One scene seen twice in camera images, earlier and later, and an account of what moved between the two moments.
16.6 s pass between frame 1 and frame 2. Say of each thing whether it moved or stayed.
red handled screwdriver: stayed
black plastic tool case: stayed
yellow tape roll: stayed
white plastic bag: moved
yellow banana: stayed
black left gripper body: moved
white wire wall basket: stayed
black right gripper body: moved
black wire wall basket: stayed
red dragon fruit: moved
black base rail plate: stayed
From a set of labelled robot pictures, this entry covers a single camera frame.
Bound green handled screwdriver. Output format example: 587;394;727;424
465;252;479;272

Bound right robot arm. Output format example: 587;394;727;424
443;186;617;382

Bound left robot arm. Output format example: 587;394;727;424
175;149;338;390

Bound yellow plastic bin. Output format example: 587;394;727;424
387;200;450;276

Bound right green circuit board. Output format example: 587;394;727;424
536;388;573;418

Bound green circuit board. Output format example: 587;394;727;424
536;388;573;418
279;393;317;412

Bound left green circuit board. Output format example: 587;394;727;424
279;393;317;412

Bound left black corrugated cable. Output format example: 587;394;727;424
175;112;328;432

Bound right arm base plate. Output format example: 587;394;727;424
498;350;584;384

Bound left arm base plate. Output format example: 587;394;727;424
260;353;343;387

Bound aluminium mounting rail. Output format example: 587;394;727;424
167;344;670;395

-- -- --

> **Problem requirements**:
Only a number is expected here: the count of lines in the records above that include the word "camera".

> **Result below**:
2